I don't really understand this point. In my experience it is a common idiom in C in general, not just Unix. An how is that related to core? ssize_t is just the signed version of size_t, so it will be available on any platform just with a different corresponding Rust type.

briansmith commented 7 months ago

I don't really understand this point. In my experience it is a common idiom in C in general, not just Unix. An how is that related to core? ssize_t is just the signed version of size_t, so it will be available on any platform just with a different corresponding Rust type.

ssize_t is an operating-system-defined thing. I think it may make sense in std::os::raw but IDK if it makes sense in core::ffi which (IME) is oriented to completely-OS-agnostic code. Note that we already have core::ffi::c_ptrdiff_t.

CAD97 commented 7 months ago

Extremely pedantically speaking, it's somewhat possible to argue that c_size_t should be a type alias for u64 (or whichever size is appropriate), not usize. Arithmetic types in C are fairly fungible due to the usual arithmetic conversions[^1], but on an LP64 system, it's typically the case that size_tC, uint64_tC, and unsigned long intC are all the same type. And even in the face of arithmetic conversions, this is observable by anything that asks about compatible types, e.g. _Generic.

[^1]: At one point I thought _BitInt(N) was supposed to be exempt from integer conversions, but no, it's only exempt from integer promotion. Promotion is what eagerly turns everything smaller into int; conversion handles arithmetic between types unequal after promotion and (as if) by assignment to a smaller type.

On the other hand, C differentiates between short, int, long, and long long, even though at least two of those will probably[^2] have the same width, but Rust says (LP64) that c_long and c_longlong are both aliases of i64, so we already don't really care about which types C differentiates, just about integer width, which is presumably all that the ABI cares about.

[^2]: I believe CHERI/Morello still uses 64 bit long long for ease of porting and due to ABI constraints, even though theoretically 128 bit long long would be legal.

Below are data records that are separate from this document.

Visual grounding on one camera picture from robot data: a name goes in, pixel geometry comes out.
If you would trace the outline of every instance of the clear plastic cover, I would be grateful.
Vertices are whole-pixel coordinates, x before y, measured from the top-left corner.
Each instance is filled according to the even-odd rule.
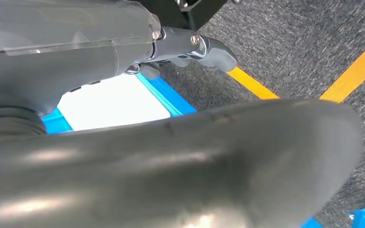
[[[152,43],[159,19],[126,0],[0,0],[0,52],[35,54]]]

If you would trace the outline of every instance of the screw head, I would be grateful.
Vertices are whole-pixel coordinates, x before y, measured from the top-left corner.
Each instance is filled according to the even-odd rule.
[[[196,34],[196,33],[194,33],[194,34],[191,35],[191,39],[190,40],[191,40],[191,44],[193,46],[198,46],[199,43],[201,42],[200,39],[199,39],[199,35]]]
[[[160,37],[160,31],[154,31],[152,32],[153,39],[158,39]]]

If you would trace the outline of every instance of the gray carpet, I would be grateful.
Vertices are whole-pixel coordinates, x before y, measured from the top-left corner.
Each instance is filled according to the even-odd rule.
[[[365,2],[227,3],[200,32],[237,54],[240,67],[282,98],[318,98],[365,50]],[[198,64],[164,67],[165,80],[198,110],[258,98],[227,74]],[[365,82],[346,100],[365,123]],[[316,219],[346,228],[365,206],[365,151],[352,177]]]

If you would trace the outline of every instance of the white panel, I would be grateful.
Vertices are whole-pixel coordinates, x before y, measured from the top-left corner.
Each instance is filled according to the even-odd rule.
[[[120,75],[66,93],[59,110],[75,130],[165,119],[167,109],[133,75]]]

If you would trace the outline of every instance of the bolt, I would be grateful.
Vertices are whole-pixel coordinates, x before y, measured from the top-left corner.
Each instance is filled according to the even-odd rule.
[[[200,41],[200,39],[199,39],[198,34],[194,33],[194,34],[192,34],[192,35],[191,35],[191,44],[192,44],[193,46],[198,46],[200,42],[201,42],[201,41]]]
[[[158,39],[160,37],[160,31],[154,31],[152,32],[153,39]]]

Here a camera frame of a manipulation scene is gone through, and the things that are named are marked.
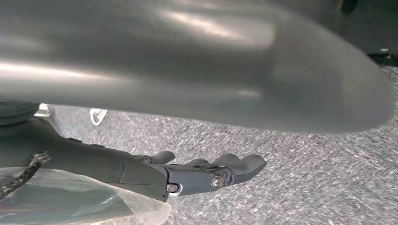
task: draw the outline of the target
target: white plastic clip
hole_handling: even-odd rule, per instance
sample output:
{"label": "white plastic clip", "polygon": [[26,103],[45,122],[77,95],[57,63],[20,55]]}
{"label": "white plastic clip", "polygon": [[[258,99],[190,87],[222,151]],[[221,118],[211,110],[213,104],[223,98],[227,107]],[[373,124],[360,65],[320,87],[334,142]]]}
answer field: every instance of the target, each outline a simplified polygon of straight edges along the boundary
{"label": "white plastic clip", "polygon": [[106,109],[90,109],[91,123],[98,126],[104,120],[107,112]]}
{"label": "white plastic clip", "polygon": [[35,113],[35,116],[37,117],[50,117],[51,113],[50,113],[50,109],[48,108],[47,104],[41,103],[38,111]]}

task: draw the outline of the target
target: gray carpet
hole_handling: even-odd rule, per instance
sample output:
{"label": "gray carpet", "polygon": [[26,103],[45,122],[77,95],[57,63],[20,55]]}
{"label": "gray carpet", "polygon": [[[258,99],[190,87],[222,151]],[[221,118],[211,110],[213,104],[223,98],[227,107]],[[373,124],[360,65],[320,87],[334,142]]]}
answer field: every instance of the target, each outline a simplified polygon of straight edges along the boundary
{"label": "gray carpet", "polygon": [[[387,73],[398,83],[398,69]],[[288,134],[195,120],[53,106],[61,134],[133,154],[169,150],[176,163],[224,153],[260,154],[266,169],[218,192],[173,197],[166,224],[398,224],[398,117],[363,133]]]}

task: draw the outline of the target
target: black cable
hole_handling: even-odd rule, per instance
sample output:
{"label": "black cable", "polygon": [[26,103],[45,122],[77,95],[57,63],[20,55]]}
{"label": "black cable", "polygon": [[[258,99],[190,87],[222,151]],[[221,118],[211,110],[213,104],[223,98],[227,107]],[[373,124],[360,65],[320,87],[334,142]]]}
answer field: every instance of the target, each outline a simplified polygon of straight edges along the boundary
{"label": "black cable", "polygon": [[39,168],[50,159],[51,158],[47,152],[43,154],[33,154],[31,156],[31,164],[21,173],[21,175],[0,189],[0,201],[28,182],[35,175],[37,170],[39,170]]}

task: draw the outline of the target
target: prosthetic hand
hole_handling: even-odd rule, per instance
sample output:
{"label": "prosthetic hand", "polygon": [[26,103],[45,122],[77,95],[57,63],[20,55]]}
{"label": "prosthetic hand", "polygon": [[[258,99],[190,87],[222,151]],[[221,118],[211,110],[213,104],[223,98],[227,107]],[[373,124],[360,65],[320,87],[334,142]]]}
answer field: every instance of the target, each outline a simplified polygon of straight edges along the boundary
{"label": "prosthetic hand", "polygon": [[211,192],[248,181],[266,165],[260,156],[239,160],[233,154],[212,163],[195,159],[184,165],[168,165],[175,158],[171,152],[150,157],[85,144],[59,136],[48,121],[39,118],[0,126],[0,168],[26,167],[30,155],[42,152],[52,158],[42,168],[84,175],[163,202],[169,195]]}
{"label": "prosthetic hand", "polygon": [[212,163],[198,158],[184,165],[165,165],[175,158],[169,151],[160,152],[152,157],[133,157],[152,168],[166,172],[166,191],[173,196],[211,192],[246,182],[266,165],[266,161],[258,155],[249,155],[239,160],[234,154],[225,154]]}

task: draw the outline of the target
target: clear plastic bag
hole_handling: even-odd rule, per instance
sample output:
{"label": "clear plastic bag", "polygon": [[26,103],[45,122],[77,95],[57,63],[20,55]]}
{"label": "clear plastic bag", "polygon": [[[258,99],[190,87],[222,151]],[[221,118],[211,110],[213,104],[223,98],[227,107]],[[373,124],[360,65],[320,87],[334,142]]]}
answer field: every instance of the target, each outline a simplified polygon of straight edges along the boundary
{"label": "clear plastic bag", "polygon": [[[0,187],[24,168],[0,168]],[[34,177],[0,202],[2,225],[94,224],[124,219],[128,224],[160,225],[170,206],[92,178],[39,169]]]}

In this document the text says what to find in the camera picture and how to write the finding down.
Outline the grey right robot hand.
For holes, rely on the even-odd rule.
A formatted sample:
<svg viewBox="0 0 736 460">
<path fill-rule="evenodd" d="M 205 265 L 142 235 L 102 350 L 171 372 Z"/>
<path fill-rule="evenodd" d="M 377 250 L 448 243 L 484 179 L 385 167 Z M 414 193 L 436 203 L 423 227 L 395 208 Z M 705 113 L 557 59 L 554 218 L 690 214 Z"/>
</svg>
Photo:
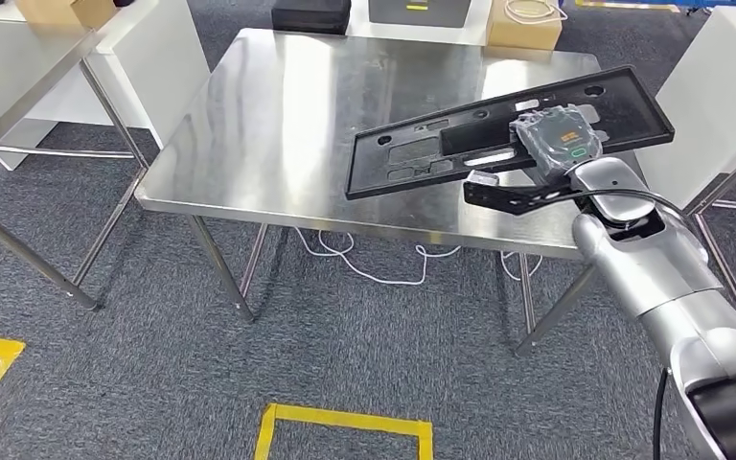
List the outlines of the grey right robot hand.
<svg viewBox="0 0 736 460">
<path fill-rule="evenodd" d="M 537 185 L 560 182 L 604 154 L 601 139 L 575 104 L 524 112 L 510 123 L 510 130 L 536 163 L 525 172 Z"/>
</svg>

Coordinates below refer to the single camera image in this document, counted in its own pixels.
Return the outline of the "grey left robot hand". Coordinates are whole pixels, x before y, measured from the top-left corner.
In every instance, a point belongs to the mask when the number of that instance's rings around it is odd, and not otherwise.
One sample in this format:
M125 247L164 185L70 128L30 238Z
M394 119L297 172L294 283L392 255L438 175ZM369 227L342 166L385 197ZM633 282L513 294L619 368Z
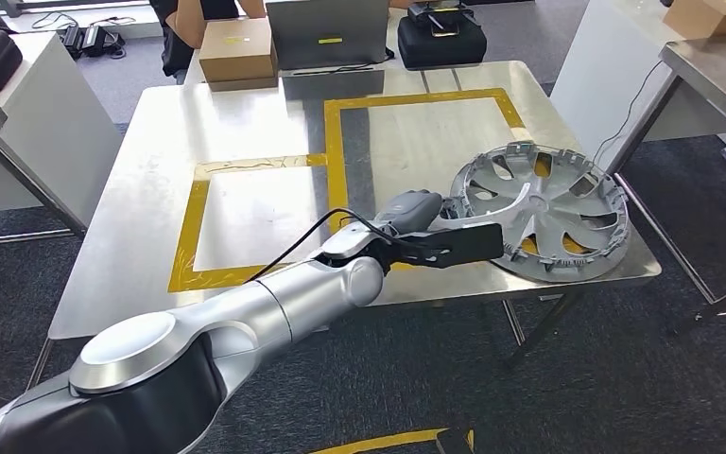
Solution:
M466 210L460 197L443 197L426 189L408 190L389 200L372 223L387 233L401 236L447 228Z

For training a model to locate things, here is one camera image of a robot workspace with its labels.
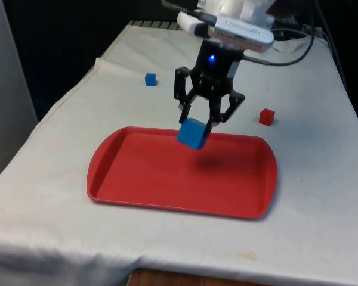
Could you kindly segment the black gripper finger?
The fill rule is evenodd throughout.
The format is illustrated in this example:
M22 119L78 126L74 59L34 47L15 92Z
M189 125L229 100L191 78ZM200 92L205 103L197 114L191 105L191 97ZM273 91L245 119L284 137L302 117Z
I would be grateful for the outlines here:
M232 79L204 79L200 86L200 96L209 102L209 119L204 137L209 137L213 127L227 122L245 100L244 94L233 89Z
M187 93L186 80L188 77L192 81L192 88ZM183 124L187 119L192 102L196 97L200 96L209 100L209 87L206 87L207 83L209 83L209 77L197 69L190 70L187 67L179 67L175 70L174 98L179 101L179 109L181 110L180 124Z

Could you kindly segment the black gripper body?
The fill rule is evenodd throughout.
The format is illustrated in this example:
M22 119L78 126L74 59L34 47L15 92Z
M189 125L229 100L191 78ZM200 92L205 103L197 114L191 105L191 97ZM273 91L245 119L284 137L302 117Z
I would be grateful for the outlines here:
M203 40L197 56L195 71L216 79L234 79L243 51L229 49L215 42Z

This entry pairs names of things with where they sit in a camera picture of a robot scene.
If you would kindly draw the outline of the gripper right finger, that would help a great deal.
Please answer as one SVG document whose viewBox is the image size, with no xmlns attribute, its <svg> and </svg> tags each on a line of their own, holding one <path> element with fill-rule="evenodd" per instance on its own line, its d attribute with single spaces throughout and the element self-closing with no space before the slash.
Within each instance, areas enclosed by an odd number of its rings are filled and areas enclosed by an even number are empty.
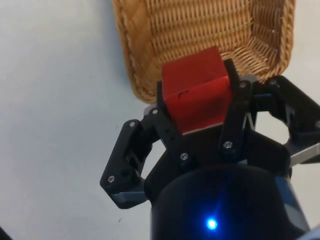
<svg viewBox="0 0 320 240">
<path fill-rule="evenodd" d="M 240 78 L 231 59 L 224 61 L 231 85 L 219 151 L 227 162 L 247 160 L 258 167 L 293 167 L 320 162 L 320 106 L 282 75 L 264 83 Z M 257 133 L 259 112 L 268 112 L 289 132 L 284 145 Z"/>
</svg>

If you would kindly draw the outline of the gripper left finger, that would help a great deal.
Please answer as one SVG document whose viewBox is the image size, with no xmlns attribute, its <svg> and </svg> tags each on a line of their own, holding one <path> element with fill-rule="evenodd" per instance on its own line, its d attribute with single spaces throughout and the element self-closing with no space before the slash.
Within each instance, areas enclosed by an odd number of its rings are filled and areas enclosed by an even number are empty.
<svg viewBox="0 0 320 240">
<path fill-rule="evenodd" d="M 161 141 L 164 155 L 146 178 L 141 176 L 153 144 Z M 199 166 L 169 115 L 163 85 L 156 86 L 156 104 L 142 120 L 128 120 L 122 126 L 100 179 L 100 186 L 120 209 L 130 209 L 145 201 L 155 202 L 173 180 Z"/>
</svg>

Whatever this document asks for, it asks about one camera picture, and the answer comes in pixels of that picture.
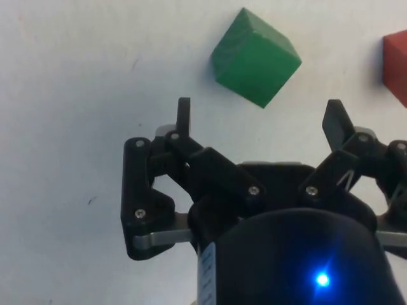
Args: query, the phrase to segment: screw
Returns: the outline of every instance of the screw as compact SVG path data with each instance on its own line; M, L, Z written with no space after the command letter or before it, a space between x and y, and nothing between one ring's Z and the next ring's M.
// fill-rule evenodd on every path
M360 135L359 136L359 141L367 142L368 140L369 140L369 137L367 135Z
M397 144L397 148L398 148L398 149L401 149L401 150L403 151L403 150L405 150L405 149L407 148L407 146L406 146L406 144L404 144L404 143L398 143L398 144Z
M257 196L260 193L260 189L257 186L249 187L249 194L252 196Z
M307 186L305 192L310 196L316 196L318 194L318 189L315 186Z
M135 218L142 219L144 216L146 216L146 211L140 208L134 212L134 216Z
M135 143L135 145L136 145L137 147L143 147L143 146L144 146L144 141L143 141L143 140L138 140L138 141Z

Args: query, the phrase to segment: white background
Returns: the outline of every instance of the white background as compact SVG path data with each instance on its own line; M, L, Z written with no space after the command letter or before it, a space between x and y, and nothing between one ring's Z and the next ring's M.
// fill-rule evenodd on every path
M216 84L209 65L243 6L303 60L264 110ZM382 142L407 139L407 110L380 81L381 38L406 16L405 0L1 1L0 303L189 305L189 245L126 256L124 141L174 123L180 96L192 97L192 137L234 162L318 165L329 98ZM174 183L157 186L188 210ZM373 181L355 193L385 210ZM407 263L389 257L407 296Z

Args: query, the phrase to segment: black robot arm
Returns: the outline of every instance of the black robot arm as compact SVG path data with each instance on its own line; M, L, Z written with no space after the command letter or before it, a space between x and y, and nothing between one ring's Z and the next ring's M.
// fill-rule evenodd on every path
M332 153L317 168L235 165L190 137L190 99L180 98L171 131L125 144L128 255L141 261L190 242L198 305L405 305L383 250L407 259L407 142L380 143L339 100L328 102L322 127ZM153 188L161 175L191 196L188 213ZM383 192L383 215L350 193L361 176Z

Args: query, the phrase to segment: green cube
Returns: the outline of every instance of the green cube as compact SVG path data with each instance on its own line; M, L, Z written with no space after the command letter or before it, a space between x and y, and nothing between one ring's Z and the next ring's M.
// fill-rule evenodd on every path
M242 9L212 53L219 84L266 107L301 65L290 40Z

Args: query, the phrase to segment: blue led light
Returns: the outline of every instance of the blue led light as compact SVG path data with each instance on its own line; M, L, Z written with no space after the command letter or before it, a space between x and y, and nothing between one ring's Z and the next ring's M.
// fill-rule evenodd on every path
M318 274L317 283L319 286L327 287L329 286L329 277L325 273Z

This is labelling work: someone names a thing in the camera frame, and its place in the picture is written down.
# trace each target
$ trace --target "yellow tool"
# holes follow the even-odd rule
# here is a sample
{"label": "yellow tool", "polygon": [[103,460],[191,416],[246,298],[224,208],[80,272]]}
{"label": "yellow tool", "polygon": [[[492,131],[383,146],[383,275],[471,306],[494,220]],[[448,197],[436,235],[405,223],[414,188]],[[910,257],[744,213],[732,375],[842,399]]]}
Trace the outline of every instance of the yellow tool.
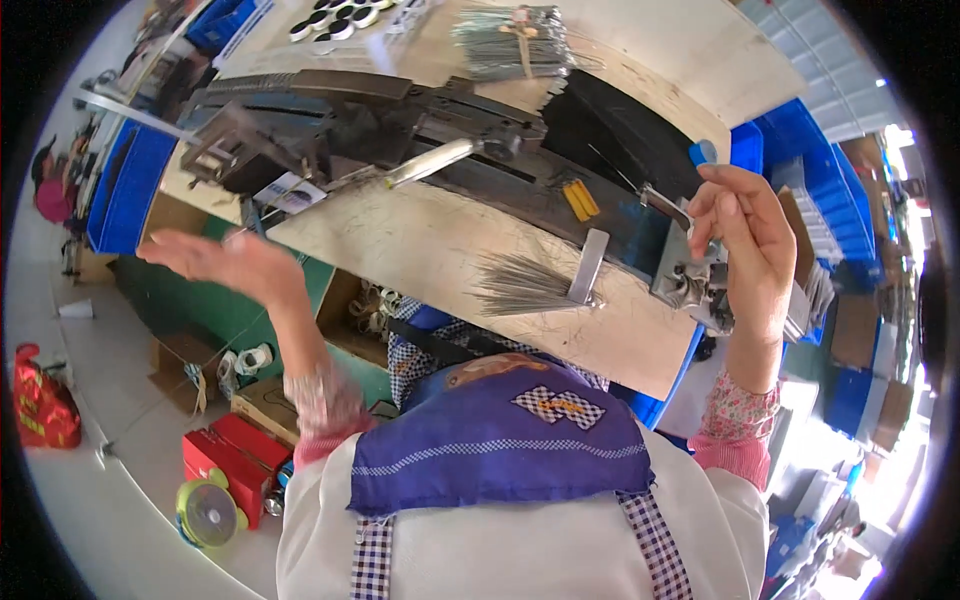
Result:
{"label": "yellow tool", "polygon": [[600,214],[600,207],[597,206],[587,187],[580,180],[573,180],[564,185],[564,198],[570,204],[570,208],[573,208],[573,214],[577,215],[577,220],[581,223]]}

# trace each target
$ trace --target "green board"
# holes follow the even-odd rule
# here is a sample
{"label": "green board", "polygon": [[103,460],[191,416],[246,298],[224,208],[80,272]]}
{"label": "green board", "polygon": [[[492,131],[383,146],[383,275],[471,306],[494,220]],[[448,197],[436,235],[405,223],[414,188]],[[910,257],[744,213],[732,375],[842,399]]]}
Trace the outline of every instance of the green board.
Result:
{"label": "green board", "polygon": [[[209,217],[203,236],[222,239],[230,223]],[[319,260],[307,258],[303,263],[307,294],[316,313],[326,286],[333,277],[333,267]],[[141,321],[155,334],[164,335],[182,331],[194,325],[205,329],[211,344],[240,352],[266,342],[276,354],[276,335],[263,308],[242,294],[237,294],[216,283],[187,281],[166,267],[148,264],[135,256],[120,256],[116,268],[117,286],[136,310]],[[364,399],[372,405],[379,399],[390,398],[390,378],[387,373],[367,361],[346,354],[327,345],[335,358],[354,376],[364,392]],[[283,373],[282,360],[257,374],[257,378]],[[241,380],[241,385],[250,383]]]}

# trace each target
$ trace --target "blue apron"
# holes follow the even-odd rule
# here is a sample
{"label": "blue apron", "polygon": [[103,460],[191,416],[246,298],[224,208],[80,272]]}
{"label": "blue apron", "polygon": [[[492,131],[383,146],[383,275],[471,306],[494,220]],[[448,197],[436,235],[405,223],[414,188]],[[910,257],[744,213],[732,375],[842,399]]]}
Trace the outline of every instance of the blue apron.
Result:
{"label": "blue apron", "polygon": [[360,436],[348,510],[358,514],[350,598],[387,599],[396,513],[615,494],[650,568],[655,598],[692,598],[650,492],[633,414],[578,374],[498,354],[422,380],[404,414]]}

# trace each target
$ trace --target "fan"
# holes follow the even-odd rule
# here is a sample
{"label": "fan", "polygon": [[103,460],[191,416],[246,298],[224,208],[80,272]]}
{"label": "fan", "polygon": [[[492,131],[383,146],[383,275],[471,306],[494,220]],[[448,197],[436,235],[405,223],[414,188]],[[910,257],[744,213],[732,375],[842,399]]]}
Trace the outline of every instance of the fan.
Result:
{"label": "fan", "polygon": [[212,468],[206,479],[194,479],[177,491],[177,527],[192,546],[215,548],[250,523],[227,492],[227,476]]}

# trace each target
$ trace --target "red box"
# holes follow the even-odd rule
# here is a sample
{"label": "red box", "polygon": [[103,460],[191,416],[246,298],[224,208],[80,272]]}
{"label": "red box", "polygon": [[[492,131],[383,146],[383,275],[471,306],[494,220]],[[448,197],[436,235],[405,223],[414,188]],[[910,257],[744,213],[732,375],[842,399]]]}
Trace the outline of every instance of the red box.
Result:
{"label": "red box", "polygon": [[247,515],[251,529],[259,525],[263,497],[290,456],[283,444],[233,414],[183,436],[183,474],[187,480],[206,478],[214,467],[223,471],[228,491]]}

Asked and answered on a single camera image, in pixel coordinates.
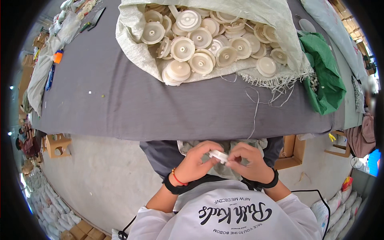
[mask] white sack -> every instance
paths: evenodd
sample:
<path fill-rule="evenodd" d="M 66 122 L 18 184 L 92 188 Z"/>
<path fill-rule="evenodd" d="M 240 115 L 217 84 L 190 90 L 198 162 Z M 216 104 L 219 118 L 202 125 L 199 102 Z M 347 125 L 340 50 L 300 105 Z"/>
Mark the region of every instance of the white sack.
<path fill-rule="evenodd" d="M 361 52 L 351 39 L 339 16 L 328 1 L 301 0 L 305 10 L 327 32 L 345 57 L 357 79 L 364 80 L 367 72 L 364 68 Z"/>

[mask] concrete floor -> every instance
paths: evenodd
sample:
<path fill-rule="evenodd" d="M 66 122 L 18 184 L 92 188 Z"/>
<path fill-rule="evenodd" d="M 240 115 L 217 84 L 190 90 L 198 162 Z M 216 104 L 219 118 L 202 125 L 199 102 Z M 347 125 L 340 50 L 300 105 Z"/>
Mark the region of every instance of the concrete floor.
<path fill-rule="evenodd" d="M 57 193 L 84 218 L 111 233 L 122 230 L 161 186 L 139 142 L 108 137 L 71 136 L 71 157 L 43 155 L 42 170 Z M 279 171 L 290 190 L 318 189 L 330 199 L 351 171 L 350 158 L 324 153 L 328 135 L 307 140 L 303 164 Z M 302 172 L 307 176 L 299 182 Z M 297 193 L 310 206 L 317 193 Z"/>

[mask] cardboard box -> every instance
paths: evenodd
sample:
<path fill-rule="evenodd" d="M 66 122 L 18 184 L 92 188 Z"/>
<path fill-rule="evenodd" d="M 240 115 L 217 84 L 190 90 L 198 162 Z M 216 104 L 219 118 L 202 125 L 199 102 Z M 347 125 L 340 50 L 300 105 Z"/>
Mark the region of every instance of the cardboard box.
<path fill-rule="evenodd" d="M 92 227 L 89 223 L 87 223 L 86 221 L 84 221 L 84 220 L 81 220 L 81 222 L 79 222 L 79 223 L 77 224 L 77 227 L 78 227 L 81 231 L 83 231 L 84 233 L 86 233 L 86 234 L 88 234 L 88 233 L 93 229 L 93 227 Z"/>
<path fill-rule="evenodd" d="M 284 147 L 279 159 L 275 162 L 275 169 L 280 170 L 303 164 L 305 143 L 305 140 L 300 141 L 295 135 L 285 136 Z"/>
<path fill-rule="evenodd" d="M 93 240 L 104 240 L 105 238 L 105 234 L 97 230 L 96 228 L 91 229 L 88 233 L 88 236 L 91 237 Z"/>
<path fill-rule="evenodd" d="M 77 226 L 73 226 L 70 230 L 70 233 L 76 240 L 84 240 L 87 237 L 87 234 L 81 231 Z"/>

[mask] white fabric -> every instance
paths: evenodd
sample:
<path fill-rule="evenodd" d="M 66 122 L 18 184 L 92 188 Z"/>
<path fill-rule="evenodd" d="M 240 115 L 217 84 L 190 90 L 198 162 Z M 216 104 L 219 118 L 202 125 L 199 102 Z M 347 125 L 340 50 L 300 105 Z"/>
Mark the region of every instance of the white fabric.
<path fill-rule="evenodd" d="M 265 193 L 234 188 L 199 189 L 202 194 L 176 215 L 142 207 L 128 239 L 321 239 L 315 216 L 297 196 L 274 202 Z"/>
<path fill-rule="evenodd" d="M 361 52 L 331 4 L 323 0 L 301 0 L 301 3 L 304 9 L 336 43 L 355 77 L 365 80 L 367 72 L 364 68 Z"/>
<path fill-rule="evenodd" d="M 280 73 L 271 78 L 263 77 L 258 73 L 255 68 L 256 59 L 247 58 L 245 60 L 238 60 L 226 68 L 215 67 L 206 76 L 191 73 L 189 79 L 185 81 L 187 83 L 236 72 L 253 85 L 280 88 L 289 83 L 294 83 L 298 78 L 303 79 L 313 72 L 305 54 L 301 50 L 296 29 L 293 25 L 291 11 L 286 0 L 256 0 L 251 2 L 246 0 L 122 0 L 119 6 L 120 15 L 116 24 L 117 42 L 131 62 L 159 81 L 163 81 L 161 78 L 162 70 L 171 60 L 154 58 L 157 47 L 148 48 L 146 44 L 140 41 L 145 26 L 143 15 L 144 3 L 150 2 L 163 5 L 205 8 L 269 24 L 276 29 L 278 43 L 288 55 L 288 65 L 281 67 Z"/>
<path fill-rule="evenodd" d="M 44 86 L 53 64 L 52 57 L 55 52 L 62 47 L 60 40 L 53 35 L 49 36 L 45 45 L 46 46 L 40 50 L 38 61 L 27 88 L 29 104 L 39 116 L 41 116 L 41 98 L 43 97 Z"/>

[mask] person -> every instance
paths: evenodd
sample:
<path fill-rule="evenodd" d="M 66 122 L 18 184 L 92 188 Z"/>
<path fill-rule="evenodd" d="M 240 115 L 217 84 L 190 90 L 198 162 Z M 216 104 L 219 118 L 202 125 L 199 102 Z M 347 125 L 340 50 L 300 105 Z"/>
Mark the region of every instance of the person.
<path fill-rule="evenodd" d="M 140 146 L 150 159 L 148 143 Z M 219 162 L 214 157 L 202 162 L 210 150 L 223 148 L 204 141 L 187 152 L 139 209 L 128 239 L 321 239 L 311 209 L 278 179 L 257 148 L 240 142 L 229 153 L 226 166 L 243 181 L 207 175 Z M 241 158 L 248 165 L 241 165 Z M 256 185 L 264 192 L 254 191 Z"/>

Dialing back the pedantry.

I don't think it's possible to stabilize c_size_t without answering whether usize is size_tC, uintptr_tC, both, or neither. The chart of implication, as I see it, is roughly

c_size_t c_uintptr_t usize is...
unavailable unavailable indeterminate
usize unavailable size_t
u64 unavailable uintptr_t
usize usize both
u64 u64 neither

Without looking specifically at CHERI or W65, I think the most viable options are:

On CHERI, a "uptr" type must be used to match the behavior of intptr_tC carrying provenance and having the alignment/size of a pointer (128+1 bits) but only the integer range of vaddr_tC (64 bits).

chorman0773 commented 7 months ago

Having it be uN unconditionally will make my life easier, since I was planning to just have it expand to a macro called cfg_int!(target_size_width) (which is a little bit of unstable, compiler-specific shenanigans).